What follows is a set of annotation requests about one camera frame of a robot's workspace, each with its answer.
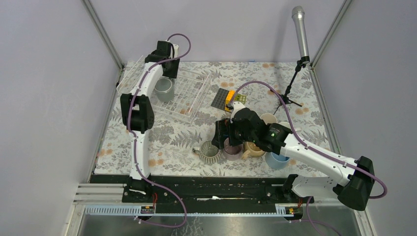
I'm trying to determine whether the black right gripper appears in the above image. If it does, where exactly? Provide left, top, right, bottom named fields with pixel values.
left=211, top=118, right=257, bottom=149

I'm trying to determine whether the light green mug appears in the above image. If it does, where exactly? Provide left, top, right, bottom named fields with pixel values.
left=260, top=113, right=278, bottom=124

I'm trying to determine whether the beige ceramic teapot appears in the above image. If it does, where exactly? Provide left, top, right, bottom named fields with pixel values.
left=242, top=142, right=265, bottom=160

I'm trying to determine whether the mauve pink cup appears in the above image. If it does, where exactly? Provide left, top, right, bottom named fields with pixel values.
left=222, top=139, right=244, bottom=161

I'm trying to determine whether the grey ceramic cup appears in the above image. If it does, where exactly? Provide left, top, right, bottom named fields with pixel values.
left=154, top=78, right=175, bottom=102

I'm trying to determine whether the small white cup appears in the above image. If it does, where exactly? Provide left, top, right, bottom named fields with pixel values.
left=279, top=121, right=293, bottom=132

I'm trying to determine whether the beige ribbed cup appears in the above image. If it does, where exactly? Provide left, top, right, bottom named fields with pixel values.
left=192, top=141, right=221, bottom=164

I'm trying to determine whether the light blue cup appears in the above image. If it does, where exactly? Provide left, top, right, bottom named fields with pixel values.
left=265, top=152, right=290, bottom=170

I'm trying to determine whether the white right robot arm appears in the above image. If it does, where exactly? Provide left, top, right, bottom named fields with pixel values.
left=211, top=108, right=375, bottom=211

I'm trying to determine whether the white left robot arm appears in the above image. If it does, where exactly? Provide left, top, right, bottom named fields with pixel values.
left=120, top=41, right=180, bottom=202

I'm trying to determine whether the green lattice lego piece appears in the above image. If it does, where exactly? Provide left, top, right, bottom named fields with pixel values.
left=234, top=94, right=246, bottom=104

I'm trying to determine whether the grey lego baseplate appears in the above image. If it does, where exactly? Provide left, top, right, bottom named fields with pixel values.
left=211, top=88, right=229, bottom=111

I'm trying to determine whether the yellow lego block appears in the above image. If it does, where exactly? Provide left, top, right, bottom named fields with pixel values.
left=225, top=90, right=235, bottom=113

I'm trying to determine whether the floral table mat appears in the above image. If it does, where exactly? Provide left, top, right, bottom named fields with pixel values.
left=94, top=61, right=329, bottom=177

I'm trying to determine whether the silver microphone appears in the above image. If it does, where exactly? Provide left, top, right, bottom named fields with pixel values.
left=292, top=6, right=309, bottom=58

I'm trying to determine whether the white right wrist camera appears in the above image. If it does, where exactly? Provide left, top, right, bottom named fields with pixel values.
left=226, top=101, right=246, bottom=119

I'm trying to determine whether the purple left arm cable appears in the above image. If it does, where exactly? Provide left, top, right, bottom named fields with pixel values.
left=126, top=33, right=192, bottom=228

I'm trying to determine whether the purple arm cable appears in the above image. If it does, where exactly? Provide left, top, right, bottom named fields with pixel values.
left=227, top=81, right=388, bottom=200
left=126, top=33, right=192, bottom=228

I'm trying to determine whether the white wire dish rack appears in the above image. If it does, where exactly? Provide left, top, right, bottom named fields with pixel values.
left=117, top=56, right=213, bottom=123

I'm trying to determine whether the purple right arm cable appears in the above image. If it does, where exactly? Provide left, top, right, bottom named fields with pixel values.
left=227, top=81, right=388, bottom=200

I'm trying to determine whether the grey slotted cable duct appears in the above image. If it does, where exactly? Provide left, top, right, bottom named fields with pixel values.
left=85, top=205, right=295, bottom=218

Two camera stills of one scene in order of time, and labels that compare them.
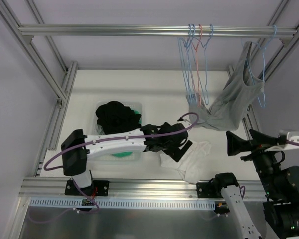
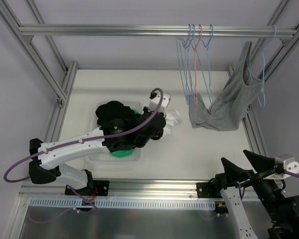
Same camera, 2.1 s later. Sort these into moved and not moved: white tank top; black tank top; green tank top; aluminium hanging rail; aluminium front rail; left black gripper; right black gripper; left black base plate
Moved: right black gripper; white tank top; left black gripper
Not moved: left black base plate; green tank top; aluminium front rail; black tank top; aluminium hanging rail
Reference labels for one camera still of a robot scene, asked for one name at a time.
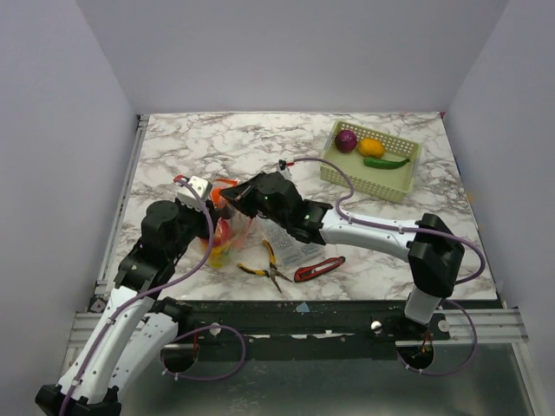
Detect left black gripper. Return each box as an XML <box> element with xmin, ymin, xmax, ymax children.
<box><xmin>168</xmin><ymin>196</ymin><xmax>222</xmax><ymax>260</ymax></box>

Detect orange toy pumpkin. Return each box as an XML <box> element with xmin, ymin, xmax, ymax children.
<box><xmin>210</xmin><ymin>186</ymin><xmax>228</xmax><ymax>209</ymax></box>

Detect red toy apple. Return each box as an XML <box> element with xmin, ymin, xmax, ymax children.
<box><xmin>213</xmin><ymin>218</ymin><xmax>232</xmax><ymax>247</ymax></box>

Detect clear zip top bag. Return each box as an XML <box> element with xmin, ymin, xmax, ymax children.
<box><xmin>206</xmin><ymin>178</ymin><xmax>253</xmax><ymax>269</ymax></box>

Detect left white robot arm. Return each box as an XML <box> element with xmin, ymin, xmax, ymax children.
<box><xmin>36</xmin><ymin>196</ymin><xmax>219</xmax><ymax>415</ymax></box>

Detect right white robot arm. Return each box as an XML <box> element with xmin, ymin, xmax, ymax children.
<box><xmin>220</xmin><ymin>172</ymin><xmax>465</xmax><ymax>340</ymax></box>

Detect clear plastic parts box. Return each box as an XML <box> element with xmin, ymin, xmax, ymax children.
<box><xmin>259</xmin><ymin>219</ymin><xmax>324</xmax><ymax>269</ymax></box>

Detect red black utility knife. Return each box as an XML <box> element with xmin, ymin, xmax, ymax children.
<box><xmin>293</xmin><ymin>256</ymin><xmax>346</xmax><ymax>283</ymax></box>

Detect purple toy onion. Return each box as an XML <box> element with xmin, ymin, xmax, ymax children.
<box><xmin>334</xmin><ymin>129</ymin><xmax>357</xmax><ymax>153</ymax></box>

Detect green toy chili pepper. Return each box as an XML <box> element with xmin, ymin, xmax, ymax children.
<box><xmin>363</xmin><ymin>157</ymin><xmax>410</xmax><ymax>170</ymax></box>

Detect orange toy lemon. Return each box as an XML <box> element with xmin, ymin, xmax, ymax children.
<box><xmin>357</xmin><ymin>138</ymin><xmax>385</xmax><ymax>159</ymax></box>

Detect beige perforated plastic basket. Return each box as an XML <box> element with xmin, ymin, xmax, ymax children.
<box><xmin>320</xmin><ymin>120</ymin><xmax>421</xmax><ymax>203</ymax></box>

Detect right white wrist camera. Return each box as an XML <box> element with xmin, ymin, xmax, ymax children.
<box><xmin>277</xmin><ymin>159</ymin><xmax>291</xmax><ymax>180</ymax></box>

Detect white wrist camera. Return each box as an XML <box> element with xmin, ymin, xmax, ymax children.
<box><xmin>277</xmin><ymin>159</ymin><xmax>291</xmax><ymax>180</ymax></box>
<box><xmin>173</xmin><ymin>175</ymin><xmax>212</xmax><ymax>211</ymax></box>

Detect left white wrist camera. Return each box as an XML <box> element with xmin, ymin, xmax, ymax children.
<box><xmin>173</xmin><ymin>175</ymin><xmax>212</xmax><ymax>211</ymax></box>

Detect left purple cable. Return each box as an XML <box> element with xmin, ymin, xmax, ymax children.
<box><xmin>58</xmin><ymin>175</ymin><xmax>246</xmax><ymax>416</ymax></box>

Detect yellow handled pliers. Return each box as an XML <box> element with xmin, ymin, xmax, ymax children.
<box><xmin>237</xmin><ymin>240</ymin><xmax>293</xmax><ymax>294</ymax></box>

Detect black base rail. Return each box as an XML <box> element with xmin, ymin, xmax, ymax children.
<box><xmin>160</xmin><ymin>301</ymin><xmax>449</xmax><ymax>366</ymax></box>

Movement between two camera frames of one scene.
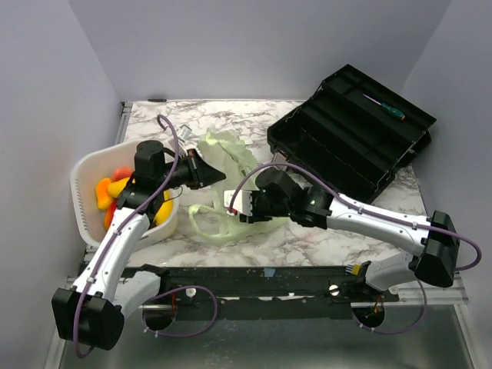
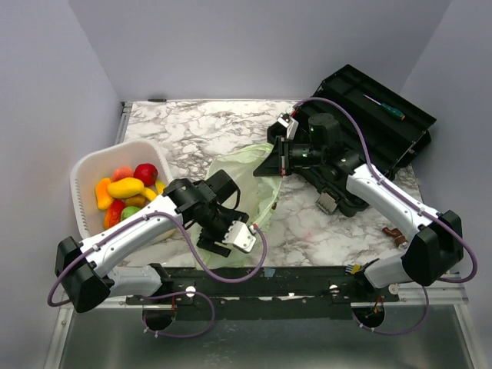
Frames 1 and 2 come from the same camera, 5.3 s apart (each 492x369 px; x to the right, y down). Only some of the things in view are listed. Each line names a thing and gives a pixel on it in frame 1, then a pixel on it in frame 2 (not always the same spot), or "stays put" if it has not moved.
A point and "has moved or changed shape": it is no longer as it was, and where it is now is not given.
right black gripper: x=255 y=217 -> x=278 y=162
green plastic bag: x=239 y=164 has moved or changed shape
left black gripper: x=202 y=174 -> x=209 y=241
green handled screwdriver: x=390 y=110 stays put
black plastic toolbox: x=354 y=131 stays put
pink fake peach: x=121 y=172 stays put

• _What this task involves_
Scan the data above. Return every line with "handled" in it.

• _The answer_
Detect yellow handled pliers. Return each box as an XML <box> element with xmin, ymin, xmax, ymax children.
green handled screwdriver: x=390 y=110 stays put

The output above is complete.